- **ACTIVITY**: Set the whole listing down again, word for word, with no pictures.

- **DATA SHOWN**:
##########
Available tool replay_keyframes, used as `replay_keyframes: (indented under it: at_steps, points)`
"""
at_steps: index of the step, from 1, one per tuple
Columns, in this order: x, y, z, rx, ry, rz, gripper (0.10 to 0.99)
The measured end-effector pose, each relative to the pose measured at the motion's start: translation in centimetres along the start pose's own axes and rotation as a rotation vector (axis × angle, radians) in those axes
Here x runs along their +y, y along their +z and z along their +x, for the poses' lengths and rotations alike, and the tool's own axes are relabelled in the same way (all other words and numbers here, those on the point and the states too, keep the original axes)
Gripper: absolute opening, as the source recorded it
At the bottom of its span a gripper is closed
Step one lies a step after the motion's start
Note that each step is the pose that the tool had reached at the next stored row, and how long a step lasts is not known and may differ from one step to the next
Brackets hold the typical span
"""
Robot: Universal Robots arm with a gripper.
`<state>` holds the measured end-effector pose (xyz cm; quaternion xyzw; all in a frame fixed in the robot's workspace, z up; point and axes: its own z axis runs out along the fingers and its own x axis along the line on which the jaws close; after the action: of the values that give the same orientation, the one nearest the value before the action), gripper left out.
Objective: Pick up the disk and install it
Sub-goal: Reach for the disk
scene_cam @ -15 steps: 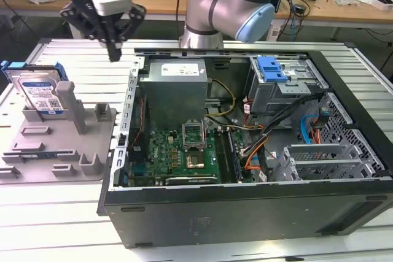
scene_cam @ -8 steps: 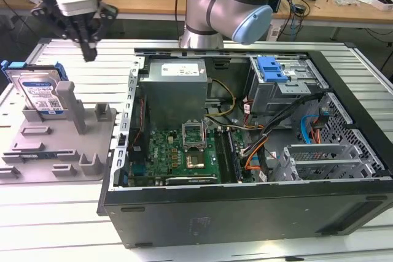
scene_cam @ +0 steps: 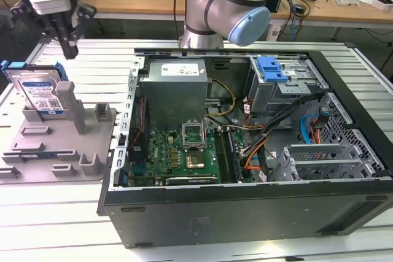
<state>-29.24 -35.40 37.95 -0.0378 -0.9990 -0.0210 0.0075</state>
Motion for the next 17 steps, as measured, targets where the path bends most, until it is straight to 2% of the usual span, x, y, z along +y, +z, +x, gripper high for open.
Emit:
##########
- **WRITTEN RESPONSE**:
Available tool replay_keyframes, used as `replay_keyframes: (indented under it: at_steps, points)`
"""
at_steps: index of the step, from 1, one per tuple
Columns, in this order: x, y, z, rx, ry, rz, gripper (0.10 to 0.99)
The measured end-effector pose, each relative to the pose measured at the motion's start: translation in centimetres along the start pose's own axes and rotation as a rotation vector (axis × angle, radians) in those axes
Here x runs along their +y, y along their +z and z along their +x, for the poses' lengths and rotations alike, and the tool's own axes are relabelled in the same way (all other words and numbers here, those on the point and the states too, keep the original axes)
Gripper: absolute opening, as the source recorded it
At the bottom of its span a gripper is closed
Step one lies a step after the motion's start
Note that each step is the pose that the tool had reached at the next stored row, and how long a step lasts is not known and may differ from one step to the next
Brackets hold the typical span
"""
Robot: Universal Robots arm with a gripper.
`<state>` holds the measured end-effector pose (xyz cm; quaternion xyzw; all in a frame fixed in the robot's workspace, z up; point and axes: its own z axis runs out along the fingers and its own x axis along the line on which the jaws close; after the action: of the values that give the same orientation, the one nearest the value before the action), gripper left out.
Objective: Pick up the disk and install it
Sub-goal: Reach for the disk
scene_cam @ -15 steps: 
scene_cam @ -8 steps: 
scene_cam @ +0 steps: 
<state>-29.24 -35.40 37.95 -0.0378 -0.9990 -0.0210 0.0075</state>
Motion for the next 17 steps, as measured, targets where the path bends most, until it is straight to 2% of the usual span, x, y, z along +y, +z, +x, gripper high for open.
Emit:

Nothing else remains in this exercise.